/wes_germline_gatk

GATK workflow for WES on germline samples

Primary LanguageWDL

Whole Exome Sequencing Pipeline - Germline Analysis

Using the Scatter-Gather technique provided by Broad Institute

This repository contains an implementation of the Whole Exome Sequencing (WES) pipeline based on GATK best practices workflows using WDL scripts (Workflow Description Language).

  1. Optimized to run samples in parallel
  2. The Docker version allow users to chose the number of samples to run in parallel based on available resources (threads and memory; available upon request)
  3. WDL and JSON made easy by removing "unecessary statements"
  4. Single line command to run the whole pipeline (QC, trimming, mapping, markduplicates, base recalibration, variant calling, annotation)

The diagram below summarizes the germline and somatic analysis (tumor only or tumor/normal).

alt text

The pipelines consist of WDL scripts that run the analysis in addition to shell scripts that act as intermediate steps. The pipelines were tested successfully based on the following dependencies:

Java 8 
Cromwell v36 
FastQC v0.11.5 
BWA 0.7.17-r1194-dirty 
Cutadapt 1.18 
Samtools 1.8 – should be installed in the PATH 
GATK-4.0.11.0 
Tabix 0.2.5 

Also, you should download the human reference genome and index it using BWA. In addition, some databases should be downloaded too:

dbsnp
phase1snps 
Mills_and_1000G_gold_standard 
HapMap 
Omni 
Axiom 

You can download the reference genome and its index, the intervals and the databases listed above from resources directory provided by Broad Institute from the following link:

https://console.cloud.google.com/storage/browser/genomics-public-data/resources/broad/hg38/v0/?pli=1

Each one of the WDL and shell scripts can be invoked independently by providing the project directory as argument.
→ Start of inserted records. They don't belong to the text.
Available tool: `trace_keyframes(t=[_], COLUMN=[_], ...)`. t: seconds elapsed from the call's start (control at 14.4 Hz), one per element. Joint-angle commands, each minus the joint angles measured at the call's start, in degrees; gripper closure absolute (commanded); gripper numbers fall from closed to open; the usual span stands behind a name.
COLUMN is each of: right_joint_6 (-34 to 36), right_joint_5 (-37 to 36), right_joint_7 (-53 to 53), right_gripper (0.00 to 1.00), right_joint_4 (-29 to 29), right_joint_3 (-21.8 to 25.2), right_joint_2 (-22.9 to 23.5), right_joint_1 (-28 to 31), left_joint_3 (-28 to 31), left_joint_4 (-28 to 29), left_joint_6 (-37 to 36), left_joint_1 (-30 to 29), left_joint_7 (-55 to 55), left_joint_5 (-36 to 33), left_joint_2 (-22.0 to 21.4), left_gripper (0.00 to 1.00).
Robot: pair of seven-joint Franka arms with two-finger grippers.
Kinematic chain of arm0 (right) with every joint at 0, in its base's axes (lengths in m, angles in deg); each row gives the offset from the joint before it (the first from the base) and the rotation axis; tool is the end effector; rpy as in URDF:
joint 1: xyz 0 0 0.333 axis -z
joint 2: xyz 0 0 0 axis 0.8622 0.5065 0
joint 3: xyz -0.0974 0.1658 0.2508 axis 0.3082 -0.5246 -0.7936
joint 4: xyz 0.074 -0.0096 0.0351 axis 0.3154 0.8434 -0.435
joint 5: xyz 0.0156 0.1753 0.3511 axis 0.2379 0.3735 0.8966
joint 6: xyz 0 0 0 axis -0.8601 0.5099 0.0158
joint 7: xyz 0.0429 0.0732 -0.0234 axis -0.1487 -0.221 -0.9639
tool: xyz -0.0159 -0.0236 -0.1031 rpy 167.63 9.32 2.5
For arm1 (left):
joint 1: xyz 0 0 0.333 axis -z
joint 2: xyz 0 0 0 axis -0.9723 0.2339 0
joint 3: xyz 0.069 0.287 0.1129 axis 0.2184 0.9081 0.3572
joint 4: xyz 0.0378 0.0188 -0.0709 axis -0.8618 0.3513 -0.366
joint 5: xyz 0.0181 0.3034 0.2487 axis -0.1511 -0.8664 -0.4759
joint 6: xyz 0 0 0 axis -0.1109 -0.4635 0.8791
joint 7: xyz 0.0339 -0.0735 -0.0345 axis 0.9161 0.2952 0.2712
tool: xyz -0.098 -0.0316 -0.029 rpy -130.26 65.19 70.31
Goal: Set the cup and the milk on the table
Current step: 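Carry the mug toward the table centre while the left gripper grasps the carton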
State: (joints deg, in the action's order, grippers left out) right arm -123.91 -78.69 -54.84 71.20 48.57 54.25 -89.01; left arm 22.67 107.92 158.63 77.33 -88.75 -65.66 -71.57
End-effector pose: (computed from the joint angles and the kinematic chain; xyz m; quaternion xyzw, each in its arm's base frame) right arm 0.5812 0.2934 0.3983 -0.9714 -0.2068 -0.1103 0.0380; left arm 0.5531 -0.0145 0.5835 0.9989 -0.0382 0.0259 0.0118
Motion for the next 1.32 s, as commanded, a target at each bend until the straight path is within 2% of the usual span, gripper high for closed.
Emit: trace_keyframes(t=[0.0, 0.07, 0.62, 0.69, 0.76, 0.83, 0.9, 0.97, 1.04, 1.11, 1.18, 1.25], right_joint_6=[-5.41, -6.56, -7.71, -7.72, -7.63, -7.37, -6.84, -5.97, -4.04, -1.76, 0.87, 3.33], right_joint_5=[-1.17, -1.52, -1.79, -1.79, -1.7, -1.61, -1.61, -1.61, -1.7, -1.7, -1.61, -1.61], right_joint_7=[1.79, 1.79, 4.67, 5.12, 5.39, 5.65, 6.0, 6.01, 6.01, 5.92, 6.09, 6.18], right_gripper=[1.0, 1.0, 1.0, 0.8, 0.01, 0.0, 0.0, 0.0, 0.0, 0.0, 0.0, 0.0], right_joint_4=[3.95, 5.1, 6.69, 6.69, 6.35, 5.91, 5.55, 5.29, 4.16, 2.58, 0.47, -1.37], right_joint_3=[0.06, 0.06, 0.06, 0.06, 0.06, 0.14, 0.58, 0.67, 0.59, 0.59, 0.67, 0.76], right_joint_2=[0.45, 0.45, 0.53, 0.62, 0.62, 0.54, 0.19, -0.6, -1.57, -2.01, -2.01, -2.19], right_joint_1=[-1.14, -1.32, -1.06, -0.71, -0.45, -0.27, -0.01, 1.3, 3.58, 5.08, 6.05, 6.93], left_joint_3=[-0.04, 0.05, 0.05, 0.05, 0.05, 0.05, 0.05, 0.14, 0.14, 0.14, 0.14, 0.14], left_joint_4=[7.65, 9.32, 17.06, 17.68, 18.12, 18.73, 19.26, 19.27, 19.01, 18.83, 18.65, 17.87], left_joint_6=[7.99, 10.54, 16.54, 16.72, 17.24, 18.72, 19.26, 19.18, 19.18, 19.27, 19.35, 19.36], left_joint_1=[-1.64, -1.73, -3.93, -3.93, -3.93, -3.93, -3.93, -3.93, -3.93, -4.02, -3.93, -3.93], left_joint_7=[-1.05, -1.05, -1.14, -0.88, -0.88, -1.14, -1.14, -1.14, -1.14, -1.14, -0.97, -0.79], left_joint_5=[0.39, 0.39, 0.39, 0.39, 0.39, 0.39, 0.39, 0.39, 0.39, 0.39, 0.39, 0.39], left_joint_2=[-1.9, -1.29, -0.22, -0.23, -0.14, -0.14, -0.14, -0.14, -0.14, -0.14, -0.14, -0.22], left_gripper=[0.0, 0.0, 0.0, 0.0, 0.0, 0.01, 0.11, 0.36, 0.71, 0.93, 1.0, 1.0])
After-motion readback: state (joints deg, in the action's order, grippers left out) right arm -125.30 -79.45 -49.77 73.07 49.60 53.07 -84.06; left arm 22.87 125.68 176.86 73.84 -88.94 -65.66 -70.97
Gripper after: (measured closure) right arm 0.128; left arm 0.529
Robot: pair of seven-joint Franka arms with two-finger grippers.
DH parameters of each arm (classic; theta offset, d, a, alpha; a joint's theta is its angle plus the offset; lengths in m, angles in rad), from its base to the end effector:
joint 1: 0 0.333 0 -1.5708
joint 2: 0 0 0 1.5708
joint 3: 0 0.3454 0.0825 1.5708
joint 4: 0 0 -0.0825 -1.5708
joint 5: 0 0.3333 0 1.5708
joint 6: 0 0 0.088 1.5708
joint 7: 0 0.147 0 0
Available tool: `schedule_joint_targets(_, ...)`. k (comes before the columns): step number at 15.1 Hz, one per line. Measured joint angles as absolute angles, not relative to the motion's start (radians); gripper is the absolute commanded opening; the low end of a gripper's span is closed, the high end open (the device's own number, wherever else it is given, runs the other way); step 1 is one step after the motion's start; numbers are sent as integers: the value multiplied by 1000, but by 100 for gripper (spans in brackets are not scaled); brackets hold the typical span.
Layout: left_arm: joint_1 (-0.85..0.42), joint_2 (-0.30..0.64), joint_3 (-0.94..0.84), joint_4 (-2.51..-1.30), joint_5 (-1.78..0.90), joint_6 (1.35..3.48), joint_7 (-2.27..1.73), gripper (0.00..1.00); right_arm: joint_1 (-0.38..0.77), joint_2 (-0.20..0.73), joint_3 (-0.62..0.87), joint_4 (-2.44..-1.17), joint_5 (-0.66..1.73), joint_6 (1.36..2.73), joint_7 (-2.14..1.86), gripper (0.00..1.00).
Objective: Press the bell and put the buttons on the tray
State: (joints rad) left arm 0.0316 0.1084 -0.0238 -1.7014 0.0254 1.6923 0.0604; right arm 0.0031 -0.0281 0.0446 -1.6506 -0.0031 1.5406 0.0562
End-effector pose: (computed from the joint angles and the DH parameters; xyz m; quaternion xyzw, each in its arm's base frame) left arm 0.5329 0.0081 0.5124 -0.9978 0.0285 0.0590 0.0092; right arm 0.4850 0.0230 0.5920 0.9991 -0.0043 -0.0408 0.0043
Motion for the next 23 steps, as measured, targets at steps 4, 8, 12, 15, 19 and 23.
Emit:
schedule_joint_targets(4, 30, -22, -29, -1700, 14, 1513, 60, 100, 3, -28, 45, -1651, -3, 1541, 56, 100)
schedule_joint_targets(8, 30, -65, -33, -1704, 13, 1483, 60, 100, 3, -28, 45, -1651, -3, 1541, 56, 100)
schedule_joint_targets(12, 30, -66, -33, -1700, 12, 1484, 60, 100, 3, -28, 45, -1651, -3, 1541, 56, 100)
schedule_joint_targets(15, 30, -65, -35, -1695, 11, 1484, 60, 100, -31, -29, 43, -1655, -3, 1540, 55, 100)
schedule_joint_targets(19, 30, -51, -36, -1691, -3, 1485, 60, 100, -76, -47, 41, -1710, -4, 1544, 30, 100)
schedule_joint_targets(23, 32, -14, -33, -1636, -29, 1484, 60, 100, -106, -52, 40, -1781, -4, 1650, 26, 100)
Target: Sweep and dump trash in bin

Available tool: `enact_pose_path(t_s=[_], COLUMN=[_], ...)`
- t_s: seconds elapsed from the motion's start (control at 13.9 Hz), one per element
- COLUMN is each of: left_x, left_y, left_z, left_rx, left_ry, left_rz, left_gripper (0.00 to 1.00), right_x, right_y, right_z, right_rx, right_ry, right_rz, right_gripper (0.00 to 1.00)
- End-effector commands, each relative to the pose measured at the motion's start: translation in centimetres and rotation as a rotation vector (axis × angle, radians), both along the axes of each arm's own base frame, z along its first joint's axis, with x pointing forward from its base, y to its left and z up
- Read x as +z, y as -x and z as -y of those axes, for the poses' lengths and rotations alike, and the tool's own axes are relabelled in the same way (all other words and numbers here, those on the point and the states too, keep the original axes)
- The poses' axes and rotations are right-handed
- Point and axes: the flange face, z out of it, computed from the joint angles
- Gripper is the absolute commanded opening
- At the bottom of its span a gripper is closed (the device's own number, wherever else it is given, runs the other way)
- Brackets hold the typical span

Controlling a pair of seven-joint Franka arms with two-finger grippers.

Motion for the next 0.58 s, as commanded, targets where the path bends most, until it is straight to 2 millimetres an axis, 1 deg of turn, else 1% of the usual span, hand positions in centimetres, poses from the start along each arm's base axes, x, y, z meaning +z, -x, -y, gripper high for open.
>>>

the projectDir should have the following structure:

1- A directory named "fastq" which contains FASTQ files. FASTQ files should have the following naming style:

    sampleName_R1.fastq.gz and sampleName_R2.fastq.gz

2- A directory named "lists" containing three files:

    1) fastq_list.txt: A tab separated file listing samples in the following format:

    sampleName1    sampleName1_R1.fastq.gz    sampleName1_R2.fastq.gz
    sampleName2    sampleName2_R1.fastq.gz    sampleName2_R2.fastq.gz

    2) intervals.txt Contains a list of full path of all intervals in BED format:

    path/to/intervals/scattered_calling_intervals/temp_0001_of_50/scattered.interval_list
    path/to/intervals/scattered_calling_intervals/temp_0002_of_50/scattered.interval_list
    path/to/intervals/scattered_calling_intervals/temp_0003_of_50/scattered.interval_list
    path/to/intervals/scattered_calling_intervals/temp_0004_of_50/scattered.interval_list
    path/to/intervals/scattered_calling_intervals/temp_0005_of_50/scattered.interval_list

    3) adapters.txt Contains adapters to be trimmed:

    The first line should contain first read adapter (forward) and the second
    line should contain second read adapter (reverse):

    CTGTCTCTTGATCACA
    TGTGATCAAGAGACAG

To run the pipeline, you must specify full paths for each tool and database in the JSON file. Once done, you can invoke the pipeline using the following command:

/path/to/run.sh /path/to/project/directory /path/to/cromwell.jar

To use the Docker image (available upon request), you must prepare the ‘project directory’ as mentioned above and invoke the Docker image using the following command:

docker run -it -v /path/to/project/directory/:/data/ pklab/wes_pipelines

We can invoke each WDL and shell scripts separately.
If we use the Docker, all you need is to use fastq_list.txt, intervals.txt and adapters.txt from the lists directory.